## Your instructions
Find where "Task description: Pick" occurs in the data below, and retype that line and every later line exactly.
::: Given material :::
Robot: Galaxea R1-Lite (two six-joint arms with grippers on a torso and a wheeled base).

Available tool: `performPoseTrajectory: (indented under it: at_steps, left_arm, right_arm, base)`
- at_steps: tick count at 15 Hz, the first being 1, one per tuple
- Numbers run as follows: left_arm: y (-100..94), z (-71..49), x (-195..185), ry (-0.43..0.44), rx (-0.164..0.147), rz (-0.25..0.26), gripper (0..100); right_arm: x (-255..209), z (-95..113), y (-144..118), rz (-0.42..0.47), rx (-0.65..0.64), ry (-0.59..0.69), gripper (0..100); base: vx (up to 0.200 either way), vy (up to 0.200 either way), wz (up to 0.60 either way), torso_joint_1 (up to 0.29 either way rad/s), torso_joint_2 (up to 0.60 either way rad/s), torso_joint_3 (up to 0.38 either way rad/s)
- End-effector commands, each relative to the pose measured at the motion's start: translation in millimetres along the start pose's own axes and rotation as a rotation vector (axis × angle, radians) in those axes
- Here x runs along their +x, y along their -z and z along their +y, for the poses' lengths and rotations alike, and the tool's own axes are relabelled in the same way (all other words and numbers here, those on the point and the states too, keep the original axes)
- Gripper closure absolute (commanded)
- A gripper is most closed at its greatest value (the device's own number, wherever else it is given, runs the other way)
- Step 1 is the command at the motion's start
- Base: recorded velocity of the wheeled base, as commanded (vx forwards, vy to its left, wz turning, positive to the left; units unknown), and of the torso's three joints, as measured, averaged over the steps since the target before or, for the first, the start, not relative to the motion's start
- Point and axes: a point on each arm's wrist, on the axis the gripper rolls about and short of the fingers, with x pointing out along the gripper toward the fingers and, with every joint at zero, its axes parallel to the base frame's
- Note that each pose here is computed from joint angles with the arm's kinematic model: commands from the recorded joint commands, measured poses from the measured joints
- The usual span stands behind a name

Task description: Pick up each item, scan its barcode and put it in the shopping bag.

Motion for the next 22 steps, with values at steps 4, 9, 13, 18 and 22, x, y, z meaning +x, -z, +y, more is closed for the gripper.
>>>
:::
## Task answer
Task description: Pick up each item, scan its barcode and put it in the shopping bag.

Motion for the next 22 steps, with values at steps 4, 9, 13, 18 and 22, x, y, z meaning +x, -z, +y, more is closed for the gripper.
>>>

Nothing else remains to be done in this exercise.